White wisps lingered among the dark knotty pines beside it. She writes: ''The bottom dam was hazy with mist. ''For people who practise Aboriginal lore there is very little distinction between the land and self.'' It is a ''blueprint'', embedded in the psyche written on the body. Someone knows she is there and someone is welcoming her, but not everything is understood and not everything is to be understood.'' This is about the mystery at the heart of things.

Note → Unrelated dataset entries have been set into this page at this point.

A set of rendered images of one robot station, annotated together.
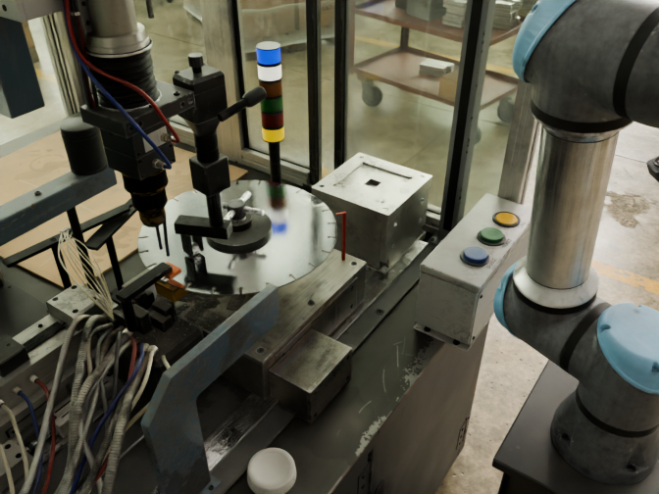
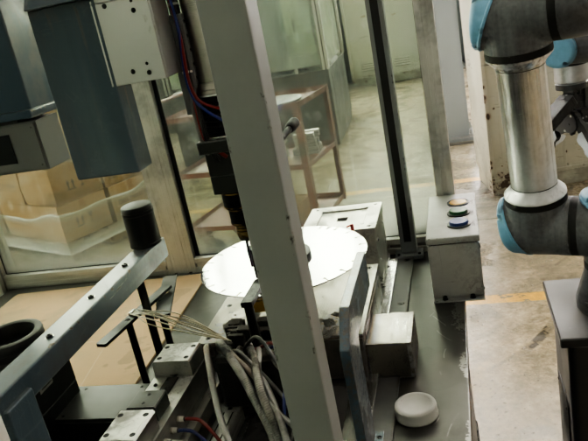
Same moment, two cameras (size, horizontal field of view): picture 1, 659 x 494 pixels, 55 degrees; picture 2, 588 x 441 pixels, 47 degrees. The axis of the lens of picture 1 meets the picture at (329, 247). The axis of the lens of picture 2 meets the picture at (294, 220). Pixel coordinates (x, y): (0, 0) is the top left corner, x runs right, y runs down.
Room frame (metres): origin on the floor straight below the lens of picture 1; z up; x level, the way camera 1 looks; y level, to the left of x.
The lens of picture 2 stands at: (-0.30, 0.51, 1.43)
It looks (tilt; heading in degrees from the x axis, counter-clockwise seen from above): 19 degrees down; 341
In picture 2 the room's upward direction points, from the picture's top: 11 degrees counter-clockwise
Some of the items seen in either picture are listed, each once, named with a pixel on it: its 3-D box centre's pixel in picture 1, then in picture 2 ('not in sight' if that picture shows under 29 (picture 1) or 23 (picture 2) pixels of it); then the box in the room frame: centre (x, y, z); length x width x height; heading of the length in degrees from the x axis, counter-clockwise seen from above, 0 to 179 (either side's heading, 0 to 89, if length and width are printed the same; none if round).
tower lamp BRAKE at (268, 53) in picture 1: (269, 53); not in sight; (1.17, 0.11, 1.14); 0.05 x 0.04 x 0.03; 55
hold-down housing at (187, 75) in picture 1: (204, 127); not in sight; (0.79, 0.17, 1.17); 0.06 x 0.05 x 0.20; 136
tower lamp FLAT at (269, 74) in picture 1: (270, 70); not in sight; (1.17, 0.11, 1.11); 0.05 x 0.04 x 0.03; 55
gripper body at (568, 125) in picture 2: not in sight; (574, 107); (0.95, -0.67, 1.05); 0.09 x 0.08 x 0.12; 95
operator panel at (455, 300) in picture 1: (478, 268); (455, 244); (0.93, -0.28, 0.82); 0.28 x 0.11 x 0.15; 145
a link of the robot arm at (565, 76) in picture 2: not in sight; (570, 73); (0.96, -0.66, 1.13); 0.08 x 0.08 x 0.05
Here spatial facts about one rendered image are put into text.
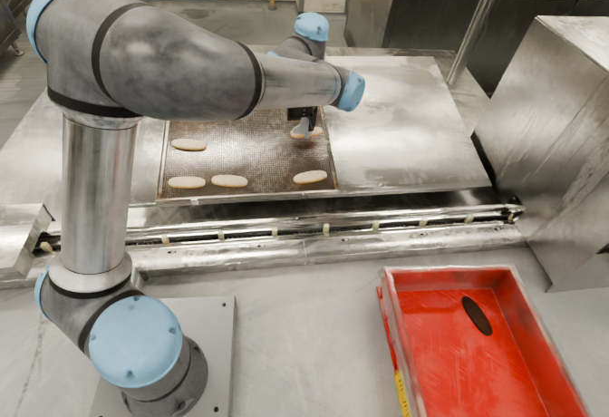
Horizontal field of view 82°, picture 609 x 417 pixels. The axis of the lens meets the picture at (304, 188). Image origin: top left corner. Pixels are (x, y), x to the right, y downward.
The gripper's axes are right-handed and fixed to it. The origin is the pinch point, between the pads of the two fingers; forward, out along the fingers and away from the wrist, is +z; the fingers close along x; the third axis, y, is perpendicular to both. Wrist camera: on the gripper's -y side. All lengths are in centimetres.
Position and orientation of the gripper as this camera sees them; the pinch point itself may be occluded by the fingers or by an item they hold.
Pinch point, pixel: (306, 129)
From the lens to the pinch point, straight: 106.9
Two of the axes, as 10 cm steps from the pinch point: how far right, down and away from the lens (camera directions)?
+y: -9.7, 1.5, -1.9
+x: 2.3, 8.4, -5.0
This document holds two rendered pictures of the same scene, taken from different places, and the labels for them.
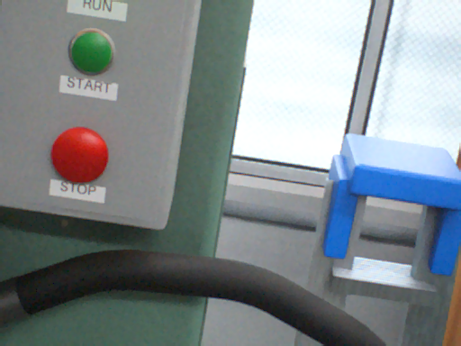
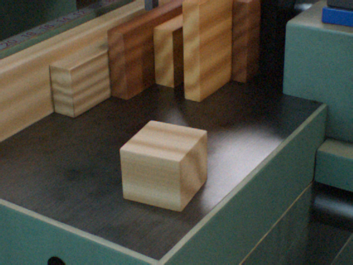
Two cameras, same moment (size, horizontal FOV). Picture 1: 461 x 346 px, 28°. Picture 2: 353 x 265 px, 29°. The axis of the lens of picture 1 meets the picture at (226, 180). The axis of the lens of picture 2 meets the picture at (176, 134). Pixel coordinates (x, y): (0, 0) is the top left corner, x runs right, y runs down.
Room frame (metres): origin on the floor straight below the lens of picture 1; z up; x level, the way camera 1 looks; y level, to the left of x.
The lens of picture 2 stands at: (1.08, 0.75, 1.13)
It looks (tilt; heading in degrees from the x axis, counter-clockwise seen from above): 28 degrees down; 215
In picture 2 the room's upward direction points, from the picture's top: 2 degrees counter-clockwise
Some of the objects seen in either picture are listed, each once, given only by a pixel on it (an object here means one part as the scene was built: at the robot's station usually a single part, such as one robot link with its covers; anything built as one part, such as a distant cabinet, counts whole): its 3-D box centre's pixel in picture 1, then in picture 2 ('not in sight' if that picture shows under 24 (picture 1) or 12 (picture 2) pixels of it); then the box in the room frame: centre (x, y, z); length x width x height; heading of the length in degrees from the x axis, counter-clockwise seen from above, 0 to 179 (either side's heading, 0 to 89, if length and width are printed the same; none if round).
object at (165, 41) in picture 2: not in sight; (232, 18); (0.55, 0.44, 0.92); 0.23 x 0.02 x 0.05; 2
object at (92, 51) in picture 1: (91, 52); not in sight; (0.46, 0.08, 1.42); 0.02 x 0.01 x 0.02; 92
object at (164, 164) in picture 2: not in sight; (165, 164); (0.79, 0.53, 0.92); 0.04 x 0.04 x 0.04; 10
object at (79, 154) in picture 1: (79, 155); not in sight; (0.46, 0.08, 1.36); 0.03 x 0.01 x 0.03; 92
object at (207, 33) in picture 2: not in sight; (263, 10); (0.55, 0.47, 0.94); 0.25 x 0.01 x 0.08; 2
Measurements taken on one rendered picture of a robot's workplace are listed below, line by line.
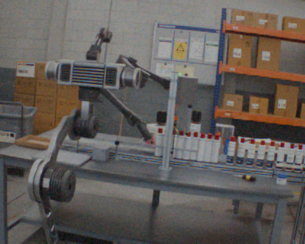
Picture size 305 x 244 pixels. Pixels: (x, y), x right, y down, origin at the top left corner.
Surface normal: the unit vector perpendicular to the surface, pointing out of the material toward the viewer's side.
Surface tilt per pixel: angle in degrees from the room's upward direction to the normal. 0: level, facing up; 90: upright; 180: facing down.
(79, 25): 90
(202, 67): 90
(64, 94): 91
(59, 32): 90
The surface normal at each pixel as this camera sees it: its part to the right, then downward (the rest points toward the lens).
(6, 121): 0.15, 0.22
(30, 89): -0.06, 0.15

''It is hard not to take these things as signs sometimes. ''I have been that close to a wedge-tail, they are a spectacular bird,'' she says. Her fifth novel, Mullumbimby, is imbued with a visceral, animistic feeling for the land, what is on it and what passes over it.įairy wrens ''had a lot to say about intruders so close to their bottlebrush tree'', ibis ''mutter to each other'', and a circling wedge-tailed eagle could be the deceased aunt of her protagonist, Jo. White people see Rotary parks and headlands, we see sacred sites.'' We see the world that white people see but we are also seeing a mythic landscape at the same time and an historic landscape. There must have been takes where she balled her eyes out.She sees symbols and signs, birds bringing messages, hears ancient voices on the wind. How Tasma Walton was able to get through reading this incredible, emotional book without crying I will never know. The narrating was also absolutely on point. I found the structure of the whole thing to be perfectly sophisticated and truly inspiring. She seamlessly weaves Bandjalang words and phrases into a deceptively simple style, so by the end of the book you know quite a bit of 'lingo'.

I just love Melissa Lucashenko's use of language. Listening to this audiobook opened my heart and wrenched many gasping tears from my centre, often sadness but mostly joy and awe. As I am a white Australian male, the insights gained through this masterpiece can not really be expressed in words, except that I am floored and so grateful. I'd recommend it over and over to anyone.